中文摘要：

目的 研究尼古丁对心肌细胞H9C2的影响及其机制。方法 将培养的H9C2细胞分为4组即对照组、尼古丁组（10 μmol/L）、对照＋丝苏氨酸蛋白激酶（Akt）过表达组、尼古丁（10 μmol/L）＋Akt过表达组。孵育48 h后用细胞增殖与毒性检测试剂盒（CCK-8）检测细胞活性率；Caspase活性检测试剂盒检测凋亡率；Western blot法检测Akt蛋白表达水平。结果 与对照组相比，尼古丁组细胞活性明显降低（P〈0.05），细胞凋亡显著升高（P〈0.01），Akt蛋白水平显著下调（P〈0.01）。Akt过表达可有效改善尼古丁引起的细胞活性的降低（P〈0.01）减少细胞凋亡。结论 尼古丁通过下调Akt蛋白表达水平引起心肌细胞的凋亡。

英文摘要：

AIM To determine the effect of nicotine on cardiomyocytes and the mechanism underlying it. METHODS Cultured H9C2 cells were randomly divided into 4 groups： control group, nicotine group（10 μmol/L）, control＋Akt overexpression group and nicotine （10 μmol/L）＋Akt overexpression group.
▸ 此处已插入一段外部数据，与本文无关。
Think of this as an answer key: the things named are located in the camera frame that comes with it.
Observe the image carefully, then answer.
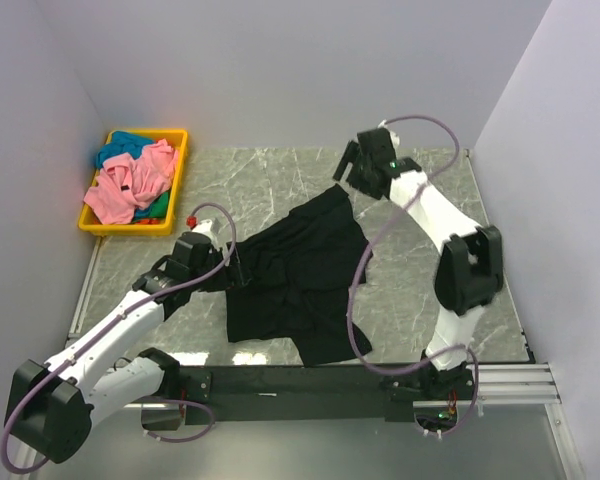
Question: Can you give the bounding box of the black t shirt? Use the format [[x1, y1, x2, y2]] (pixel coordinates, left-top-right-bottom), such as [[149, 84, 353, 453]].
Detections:
[[199, 182, 374, 369]]

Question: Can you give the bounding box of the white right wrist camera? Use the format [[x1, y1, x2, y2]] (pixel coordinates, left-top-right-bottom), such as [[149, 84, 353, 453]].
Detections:
[[378, 120, 400, 149]]

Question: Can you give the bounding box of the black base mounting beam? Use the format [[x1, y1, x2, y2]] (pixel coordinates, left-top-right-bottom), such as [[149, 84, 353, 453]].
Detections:
[[119, 363, 481, 429]]

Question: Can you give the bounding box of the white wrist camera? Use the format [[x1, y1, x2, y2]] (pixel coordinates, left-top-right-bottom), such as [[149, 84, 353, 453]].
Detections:
[[378, 120, 400, 149], [186, 215, 217, 243]]

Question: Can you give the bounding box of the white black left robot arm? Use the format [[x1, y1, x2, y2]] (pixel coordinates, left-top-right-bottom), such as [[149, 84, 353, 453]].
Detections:
[[0, 227, 240, 474]]

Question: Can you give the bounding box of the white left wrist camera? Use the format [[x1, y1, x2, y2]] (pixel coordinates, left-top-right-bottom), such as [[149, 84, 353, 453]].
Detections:
[[186, 215, 217, 243]]

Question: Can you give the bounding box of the pink t shirt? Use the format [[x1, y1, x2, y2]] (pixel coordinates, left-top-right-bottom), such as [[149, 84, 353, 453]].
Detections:
[[84, 139, 179, 225]]

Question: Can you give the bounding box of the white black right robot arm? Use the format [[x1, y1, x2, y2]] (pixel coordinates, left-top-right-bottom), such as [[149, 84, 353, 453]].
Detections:
[[333, 126, 504, 399]]

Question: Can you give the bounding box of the yellow plastic tray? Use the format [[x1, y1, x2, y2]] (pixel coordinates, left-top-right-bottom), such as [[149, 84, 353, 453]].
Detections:
[[78, 128, 188, 236]]

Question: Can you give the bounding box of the aluminium extrusion rail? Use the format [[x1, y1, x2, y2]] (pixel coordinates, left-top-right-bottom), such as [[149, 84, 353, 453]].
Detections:
[[478, 363, 561, 405]]

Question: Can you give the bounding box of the teal blue t shirt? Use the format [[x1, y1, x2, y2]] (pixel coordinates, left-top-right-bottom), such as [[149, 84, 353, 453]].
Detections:
[[94, 130, 155, 170]]
Forty-eight hours after culture, cell viability was detected by CCK-8, apoptosis was detected by Caspase-3 colorimetric activity assay kit and the protein level of Akt was detected by Western blot. RESULTS Compared with the control group, the cell viability of the nicotine group was obviously decreased（P〈0.05）, the cell apoptosis was remarkably improved（P〈0.01） and the protein level of Akt was decreased（P〈0.01）. These changes were all reversed by Akt overexpression（P〈0.01）. CONCLUSION Nicotine down-regulates the protein level of Akt, which can induce the apoptosis of H9C2 cells.